J'entre dans le night-shop. Je dis bonsoir au type. Il me répond bonsoir. Jusque là, c'est normal. Mais voilà que je sors ma carte proton, avec l'intention de vérifier sur le distributeur proton qu'il me restait suffisamment de monnaie. Vérification faite, il me restait 5 euros. Ce dont par ailleurs je me doutais, car j'avais encore la somme en mémoire. Or, l'étui à tabac coûtait 4 € 60 centimes exactement. C'est là que je me suis souvenu de ce fait apparemment anodin: quand je recharge mon proton, c'est presque toujours à la cabine téléphonique qui est deux rues plus loin. Et je recharge toujours pour 5 €. Pour quelle raison? Ahaaa. Justement, parce que sur les cabines, on ne peut pas recharger à moins de 5 €. Or. Pour quelle raison irais-je, en temps normal, c'est-à-dire tout le temps, recharger ma carte proton sur une cabine? Héhéhé... Pour m'acheter du tabac. Vous saisissez le processus? Non, c'est évident; ça fait sens. Ces choses n'arrivent pas par hasard. Moi je dis que les choses n'arrivent pas par hasard. Y a des connexions invisibles. Faut être attentif, c'est tout.
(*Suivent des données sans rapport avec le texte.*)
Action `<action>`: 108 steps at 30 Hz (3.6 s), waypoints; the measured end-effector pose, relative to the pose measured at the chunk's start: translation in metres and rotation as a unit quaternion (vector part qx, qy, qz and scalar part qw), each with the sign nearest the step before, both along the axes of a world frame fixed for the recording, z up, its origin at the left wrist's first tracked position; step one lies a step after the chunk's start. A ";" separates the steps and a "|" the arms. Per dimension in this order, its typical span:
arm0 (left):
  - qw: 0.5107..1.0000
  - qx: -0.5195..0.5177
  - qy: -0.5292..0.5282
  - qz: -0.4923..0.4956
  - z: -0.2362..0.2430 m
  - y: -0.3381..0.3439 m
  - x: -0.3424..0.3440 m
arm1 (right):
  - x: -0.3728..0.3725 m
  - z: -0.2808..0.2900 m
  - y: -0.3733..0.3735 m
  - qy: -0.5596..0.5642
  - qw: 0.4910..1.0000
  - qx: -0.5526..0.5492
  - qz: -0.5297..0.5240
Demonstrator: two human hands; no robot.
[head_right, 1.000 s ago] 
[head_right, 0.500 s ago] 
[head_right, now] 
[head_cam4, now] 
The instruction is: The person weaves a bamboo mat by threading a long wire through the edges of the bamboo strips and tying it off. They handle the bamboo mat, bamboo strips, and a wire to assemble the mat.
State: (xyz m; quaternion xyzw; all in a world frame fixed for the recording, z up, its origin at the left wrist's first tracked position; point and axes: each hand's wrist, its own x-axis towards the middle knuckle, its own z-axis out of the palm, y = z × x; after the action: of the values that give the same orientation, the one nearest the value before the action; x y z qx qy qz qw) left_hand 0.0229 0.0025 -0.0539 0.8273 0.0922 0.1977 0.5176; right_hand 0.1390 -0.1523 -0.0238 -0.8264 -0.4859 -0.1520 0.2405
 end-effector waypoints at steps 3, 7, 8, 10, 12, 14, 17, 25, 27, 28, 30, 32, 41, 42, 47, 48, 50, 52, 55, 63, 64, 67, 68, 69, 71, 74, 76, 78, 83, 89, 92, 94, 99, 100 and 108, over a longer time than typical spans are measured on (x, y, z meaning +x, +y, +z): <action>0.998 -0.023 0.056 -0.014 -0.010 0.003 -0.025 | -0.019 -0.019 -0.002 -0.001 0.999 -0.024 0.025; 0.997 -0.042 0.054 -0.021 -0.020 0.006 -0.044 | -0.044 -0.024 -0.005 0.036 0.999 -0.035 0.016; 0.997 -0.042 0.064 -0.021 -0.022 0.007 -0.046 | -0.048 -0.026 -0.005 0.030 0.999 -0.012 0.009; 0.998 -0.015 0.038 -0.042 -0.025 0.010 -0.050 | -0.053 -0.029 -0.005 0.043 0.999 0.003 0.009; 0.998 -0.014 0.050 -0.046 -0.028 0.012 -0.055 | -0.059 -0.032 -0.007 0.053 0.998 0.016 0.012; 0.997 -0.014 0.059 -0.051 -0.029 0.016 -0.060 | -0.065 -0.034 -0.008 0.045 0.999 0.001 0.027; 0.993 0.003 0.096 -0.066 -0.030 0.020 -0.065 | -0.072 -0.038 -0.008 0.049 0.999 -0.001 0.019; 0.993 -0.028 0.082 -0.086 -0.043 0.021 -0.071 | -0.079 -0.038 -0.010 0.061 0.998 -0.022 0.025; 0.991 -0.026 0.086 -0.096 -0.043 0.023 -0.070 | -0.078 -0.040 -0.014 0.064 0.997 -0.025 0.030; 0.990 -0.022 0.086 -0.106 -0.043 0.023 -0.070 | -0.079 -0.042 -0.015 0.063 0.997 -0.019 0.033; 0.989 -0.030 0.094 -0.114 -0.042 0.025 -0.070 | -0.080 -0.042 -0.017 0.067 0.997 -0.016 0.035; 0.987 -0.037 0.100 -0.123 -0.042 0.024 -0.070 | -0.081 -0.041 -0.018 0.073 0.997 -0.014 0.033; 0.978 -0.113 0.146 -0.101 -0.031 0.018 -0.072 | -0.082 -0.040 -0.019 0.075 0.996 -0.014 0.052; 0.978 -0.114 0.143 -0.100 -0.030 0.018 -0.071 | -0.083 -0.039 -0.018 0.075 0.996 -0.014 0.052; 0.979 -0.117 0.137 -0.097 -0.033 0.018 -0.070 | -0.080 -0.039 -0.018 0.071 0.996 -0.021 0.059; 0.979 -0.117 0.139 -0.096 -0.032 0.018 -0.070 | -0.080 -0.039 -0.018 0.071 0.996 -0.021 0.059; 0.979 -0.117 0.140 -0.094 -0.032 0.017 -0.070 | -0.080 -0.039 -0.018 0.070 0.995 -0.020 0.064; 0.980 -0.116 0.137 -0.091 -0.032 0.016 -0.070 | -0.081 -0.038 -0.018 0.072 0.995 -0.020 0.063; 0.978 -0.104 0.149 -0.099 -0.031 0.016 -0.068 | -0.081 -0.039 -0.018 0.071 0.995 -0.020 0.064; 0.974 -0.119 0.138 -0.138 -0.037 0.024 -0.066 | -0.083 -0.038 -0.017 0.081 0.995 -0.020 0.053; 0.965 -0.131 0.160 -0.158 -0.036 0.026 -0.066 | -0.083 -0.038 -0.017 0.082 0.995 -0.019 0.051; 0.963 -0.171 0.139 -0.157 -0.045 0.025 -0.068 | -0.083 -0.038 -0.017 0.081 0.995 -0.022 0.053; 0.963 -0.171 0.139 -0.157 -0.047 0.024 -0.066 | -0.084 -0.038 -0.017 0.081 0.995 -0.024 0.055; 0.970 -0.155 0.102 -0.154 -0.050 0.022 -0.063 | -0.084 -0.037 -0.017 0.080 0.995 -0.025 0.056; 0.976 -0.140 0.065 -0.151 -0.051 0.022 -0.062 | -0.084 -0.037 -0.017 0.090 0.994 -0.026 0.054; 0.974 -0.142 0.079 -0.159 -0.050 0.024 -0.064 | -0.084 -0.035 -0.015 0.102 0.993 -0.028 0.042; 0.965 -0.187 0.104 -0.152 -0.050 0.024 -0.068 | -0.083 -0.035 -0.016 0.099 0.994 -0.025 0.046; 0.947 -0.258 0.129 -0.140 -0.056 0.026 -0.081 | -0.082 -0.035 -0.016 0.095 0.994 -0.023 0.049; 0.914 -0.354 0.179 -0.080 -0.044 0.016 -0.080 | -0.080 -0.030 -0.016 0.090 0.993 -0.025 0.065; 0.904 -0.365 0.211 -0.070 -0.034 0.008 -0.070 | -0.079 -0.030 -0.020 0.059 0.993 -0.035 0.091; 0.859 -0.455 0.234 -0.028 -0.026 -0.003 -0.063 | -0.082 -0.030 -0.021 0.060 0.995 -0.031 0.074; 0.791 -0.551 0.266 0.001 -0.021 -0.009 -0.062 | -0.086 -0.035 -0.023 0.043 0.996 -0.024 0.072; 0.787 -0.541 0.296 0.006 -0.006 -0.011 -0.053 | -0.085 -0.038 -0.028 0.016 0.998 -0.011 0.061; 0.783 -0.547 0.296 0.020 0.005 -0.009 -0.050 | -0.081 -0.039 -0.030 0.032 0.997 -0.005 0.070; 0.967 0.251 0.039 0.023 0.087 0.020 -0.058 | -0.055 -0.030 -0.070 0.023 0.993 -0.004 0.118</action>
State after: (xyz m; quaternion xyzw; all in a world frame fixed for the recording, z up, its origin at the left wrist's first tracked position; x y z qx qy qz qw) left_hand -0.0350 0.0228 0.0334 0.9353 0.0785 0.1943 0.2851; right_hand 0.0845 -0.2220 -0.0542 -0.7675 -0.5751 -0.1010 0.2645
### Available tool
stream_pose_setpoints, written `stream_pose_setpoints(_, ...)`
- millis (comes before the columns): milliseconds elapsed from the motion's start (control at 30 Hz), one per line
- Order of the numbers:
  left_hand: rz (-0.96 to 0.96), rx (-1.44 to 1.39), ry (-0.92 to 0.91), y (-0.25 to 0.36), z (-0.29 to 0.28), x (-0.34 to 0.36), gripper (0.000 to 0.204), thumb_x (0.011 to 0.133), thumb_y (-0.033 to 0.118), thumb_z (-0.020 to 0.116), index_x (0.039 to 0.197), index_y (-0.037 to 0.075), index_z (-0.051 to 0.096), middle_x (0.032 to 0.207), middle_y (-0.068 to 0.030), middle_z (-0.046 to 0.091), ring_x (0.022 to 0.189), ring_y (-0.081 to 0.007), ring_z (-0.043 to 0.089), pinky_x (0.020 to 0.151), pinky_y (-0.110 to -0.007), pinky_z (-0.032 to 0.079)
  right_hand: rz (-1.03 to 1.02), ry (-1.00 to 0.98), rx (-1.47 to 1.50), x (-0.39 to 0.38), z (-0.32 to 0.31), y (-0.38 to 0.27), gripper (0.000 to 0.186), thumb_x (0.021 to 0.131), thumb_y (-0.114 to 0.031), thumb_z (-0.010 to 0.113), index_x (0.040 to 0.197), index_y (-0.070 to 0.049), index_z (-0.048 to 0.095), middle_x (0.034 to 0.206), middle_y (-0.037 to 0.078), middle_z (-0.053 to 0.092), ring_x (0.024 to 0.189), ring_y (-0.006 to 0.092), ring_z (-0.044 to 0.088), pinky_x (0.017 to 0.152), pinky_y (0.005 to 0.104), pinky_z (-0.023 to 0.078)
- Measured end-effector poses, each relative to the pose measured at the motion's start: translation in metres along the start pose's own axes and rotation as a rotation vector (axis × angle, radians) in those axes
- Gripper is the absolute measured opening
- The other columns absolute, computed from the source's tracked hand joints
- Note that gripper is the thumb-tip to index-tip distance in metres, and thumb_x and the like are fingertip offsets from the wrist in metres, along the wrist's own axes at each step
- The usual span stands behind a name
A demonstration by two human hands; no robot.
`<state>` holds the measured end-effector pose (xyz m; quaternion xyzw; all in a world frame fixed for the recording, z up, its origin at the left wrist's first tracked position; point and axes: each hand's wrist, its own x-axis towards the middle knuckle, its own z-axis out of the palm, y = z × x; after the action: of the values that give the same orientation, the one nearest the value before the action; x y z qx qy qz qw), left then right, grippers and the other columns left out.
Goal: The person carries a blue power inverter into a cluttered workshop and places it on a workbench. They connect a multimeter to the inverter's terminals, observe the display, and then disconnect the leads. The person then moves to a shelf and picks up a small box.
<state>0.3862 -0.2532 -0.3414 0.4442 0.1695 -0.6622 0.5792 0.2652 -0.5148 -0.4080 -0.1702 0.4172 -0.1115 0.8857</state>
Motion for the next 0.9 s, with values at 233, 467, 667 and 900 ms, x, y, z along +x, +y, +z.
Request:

Bon alors je demande: "vous avez du belgam 21"?
Y en avait.
Parce que d'habitude, y en a toujours. Eh bien, cette fois-ci encore, y en avait. Vous me suivez?
Non, mais quand-même. C'est pas moi qui l'invente, ça. C'est des choses réelles.

Mais attendez. 25 mètres plus loin, y a un passage piéton. Que j'emprunte toujours pour rentrer chez moi. A l'aller, je ne le prends pas. Au retour, si. Allez comprendre pourquoi. Bon. Je vais au passage piéton. Et le feu est rouge. Pour les piétons. Mais y a pas de voitures. Aussi loin que je porte le regard, y a pas de voitures. Aussi loin que je tende l'oreille, y a pas de voitures non plus. A cette heure-là, y a jamais de voitures.
Et qu'est-ce que je fais à ce moment là? Mmh? Ahaaaa. Je traverse la rue. A côté du passage piéton. Juste à côté. Comme je le fais d'habitude.

C'est quand même troublant, non?


Je vous tiendrai au courant, bien sûr. Mais je crains que, pffuit.